--- Work instructions ---
Write out the data below exactly as given, without any of its pictures.

--- Information shown Enclosed Below ---

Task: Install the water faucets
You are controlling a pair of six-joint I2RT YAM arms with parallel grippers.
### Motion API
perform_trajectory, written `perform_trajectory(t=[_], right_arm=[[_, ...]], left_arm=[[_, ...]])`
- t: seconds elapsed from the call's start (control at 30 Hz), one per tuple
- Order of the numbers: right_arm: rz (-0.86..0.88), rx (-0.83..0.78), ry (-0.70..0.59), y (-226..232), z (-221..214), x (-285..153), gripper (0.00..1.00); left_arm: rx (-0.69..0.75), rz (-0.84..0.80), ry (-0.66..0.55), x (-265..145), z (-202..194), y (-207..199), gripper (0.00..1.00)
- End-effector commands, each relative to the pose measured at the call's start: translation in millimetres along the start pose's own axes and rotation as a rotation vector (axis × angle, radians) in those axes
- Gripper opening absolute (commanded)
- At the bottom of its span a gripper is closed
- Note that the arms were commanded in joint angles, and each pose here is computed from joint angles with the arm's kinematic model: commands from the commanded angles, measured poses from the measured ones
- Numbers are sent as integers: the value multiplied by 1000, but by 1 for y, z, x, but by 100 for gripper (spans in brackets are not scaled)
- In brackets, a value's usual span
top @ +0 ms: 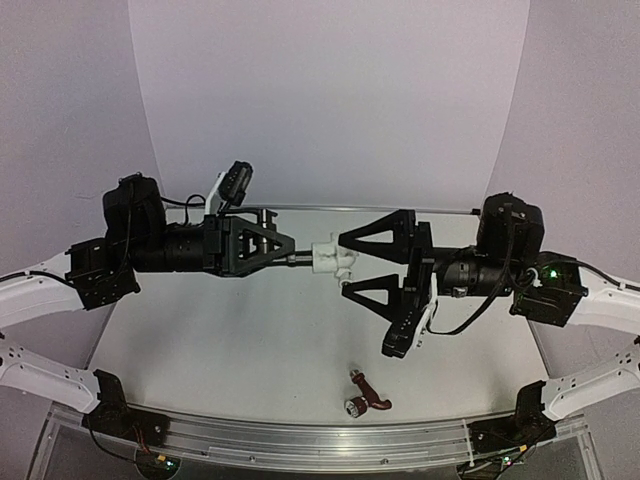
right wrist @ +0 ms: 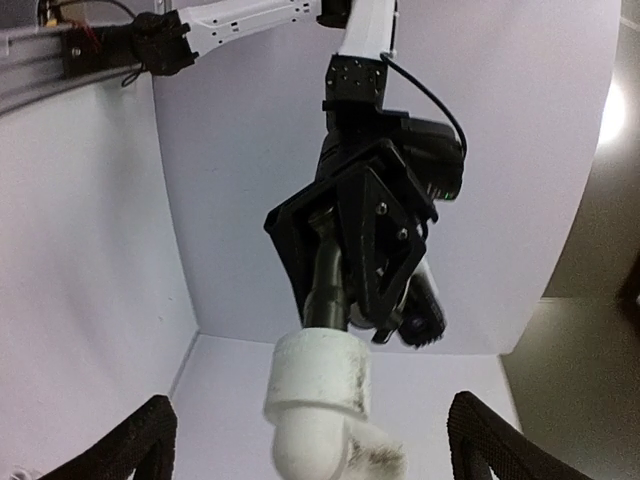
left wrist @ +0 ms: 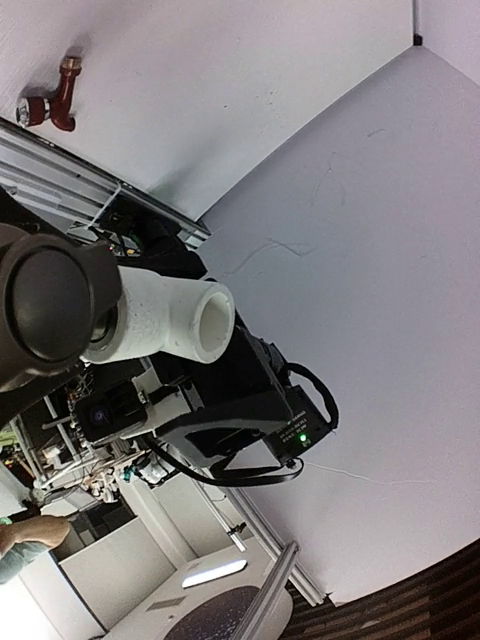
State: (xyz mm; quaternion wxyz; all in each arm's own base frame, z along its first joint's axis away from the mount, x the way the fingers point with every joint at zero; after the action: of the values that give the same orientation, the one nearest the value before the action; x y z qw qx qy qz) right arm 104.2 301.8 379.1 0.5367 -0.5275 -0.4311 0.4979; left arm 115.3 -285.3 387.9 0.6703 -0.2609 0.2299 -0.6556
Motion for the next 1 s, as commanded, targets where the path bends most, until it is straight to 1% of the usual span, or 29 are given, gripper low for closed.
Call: perform_trajectory(t=[0.0, 0.13, 0.3, 0.47, 0.57, 0.7, 0.83, 0.97], right_arm=[[-91, -282, -20, -12, 5, -2, 85], [-83, -364, 0, -7, 1, 3, 75], [-93, -440, 4, -2, 0, 8, 63], [-109, -477, -5, -1, 1, 10, 54], [-120, -470, -14, -2, 2, 9, 44], [-143, -386, -15, -8, 3, 7, 34], [-185, -216, -14, -24, 4, 3, 29], [-232, 0, -13, -47, 4, 1, 25]], left_arm=[[-17, -144, 9, 2, 22, -30, 0], [-45, -194, 43, 6, 20, -32, 0], [-85, -213, 64, 9, 19, -32, 0], [-101, -222, 62, 11, 19, -31, 0], [-102, -222, 47, 10, 18, -30, 0], [-75, -225, 13, 6, 18, -30, 0], [3, -221, -39, 1, 18, -29, 0], [92, -218, -104, -7, 16, -29, 0]])
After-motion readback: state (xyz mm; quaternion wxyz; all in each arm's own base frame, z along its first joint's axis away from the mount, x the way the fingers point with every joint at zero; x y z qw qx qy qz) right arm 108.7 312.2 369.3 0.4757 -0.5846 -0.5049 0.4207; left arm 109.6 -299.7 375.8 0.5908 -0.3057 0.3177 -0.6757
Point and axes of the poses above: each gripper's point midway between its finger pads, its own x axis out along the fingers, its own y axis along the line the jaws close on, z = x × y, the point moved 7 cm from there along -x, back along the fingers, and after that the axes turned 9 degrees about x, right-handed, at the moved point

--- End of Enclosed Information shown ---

--- Expected answer ---
Task: Install the water faucets
You are controlling a pair of six-joint I2RT YAM arms with parallel grippers.
### Motion API
perform_trajectory, written `perform_trajectory(t=[_], right_arm=[[_, ...]], left_arm=[[_, ...]])`
- t: seconds elapsed from the call's start (control at 30 Hz), one per tuple
- Order of the numbers: right_arm: rz (-0.86..0.88), rx (-0.83..0.78), ry (-0.70..0.59), y (-226..232), z (-221..214), x (-285..153), gripper (0.00..1.00); left_arm: rx (-0.69..0.75), rz (-0.84..0.80), ry (-0.66..0.55), x (-265..145), z (-202..194), y (-207..199), gripper (0.00..1.00)
- End-effector commands, each relative to the pose measured at the call's start: translation in millimetres along the start pose's own axes and rotation as a rotation vector (axis × angle, radians) in those axes
- Gripper opening absolute (commanded)
- At the bottom of its span a gripper is closed
- Note that the arms were commanded in joint angles, and each pose here is computed from joint angles with the arm's kinematic model: commands from the commanded angles, measured poses from the measured ones
- Numbers are sent as integers: the value multiplied by 1000, but by 1 for y, z, x, but by 100 for gripper (spans in brackets are not scaled)
- In brackets, a value's usual span
top @ +0 ms: 
right wrist @ +0 ms: 
left wrist @ +0 ms: 
State: (xyz mm; quaternion wxyz; all in each arm's own base frame, z along its first joint's axis away from the mount, x the way the fingers point with every joint at zero; after the action: of the values that give the same orientation, the one nearest the value before the action; x y z qw qx qy qz) right arm 104.2 301.8 379.1 0.5367 -0.5275 -0.4311 0.4979; left arm 115.3 -285.3 387.9 0.6703 -0.2609 0.2299 -0.6556
Motion for the next 1 s, as commanded, targets where the path bends most, until it is straight to 1% of the usual span, or 29 are given, gripper low for closed.
Call: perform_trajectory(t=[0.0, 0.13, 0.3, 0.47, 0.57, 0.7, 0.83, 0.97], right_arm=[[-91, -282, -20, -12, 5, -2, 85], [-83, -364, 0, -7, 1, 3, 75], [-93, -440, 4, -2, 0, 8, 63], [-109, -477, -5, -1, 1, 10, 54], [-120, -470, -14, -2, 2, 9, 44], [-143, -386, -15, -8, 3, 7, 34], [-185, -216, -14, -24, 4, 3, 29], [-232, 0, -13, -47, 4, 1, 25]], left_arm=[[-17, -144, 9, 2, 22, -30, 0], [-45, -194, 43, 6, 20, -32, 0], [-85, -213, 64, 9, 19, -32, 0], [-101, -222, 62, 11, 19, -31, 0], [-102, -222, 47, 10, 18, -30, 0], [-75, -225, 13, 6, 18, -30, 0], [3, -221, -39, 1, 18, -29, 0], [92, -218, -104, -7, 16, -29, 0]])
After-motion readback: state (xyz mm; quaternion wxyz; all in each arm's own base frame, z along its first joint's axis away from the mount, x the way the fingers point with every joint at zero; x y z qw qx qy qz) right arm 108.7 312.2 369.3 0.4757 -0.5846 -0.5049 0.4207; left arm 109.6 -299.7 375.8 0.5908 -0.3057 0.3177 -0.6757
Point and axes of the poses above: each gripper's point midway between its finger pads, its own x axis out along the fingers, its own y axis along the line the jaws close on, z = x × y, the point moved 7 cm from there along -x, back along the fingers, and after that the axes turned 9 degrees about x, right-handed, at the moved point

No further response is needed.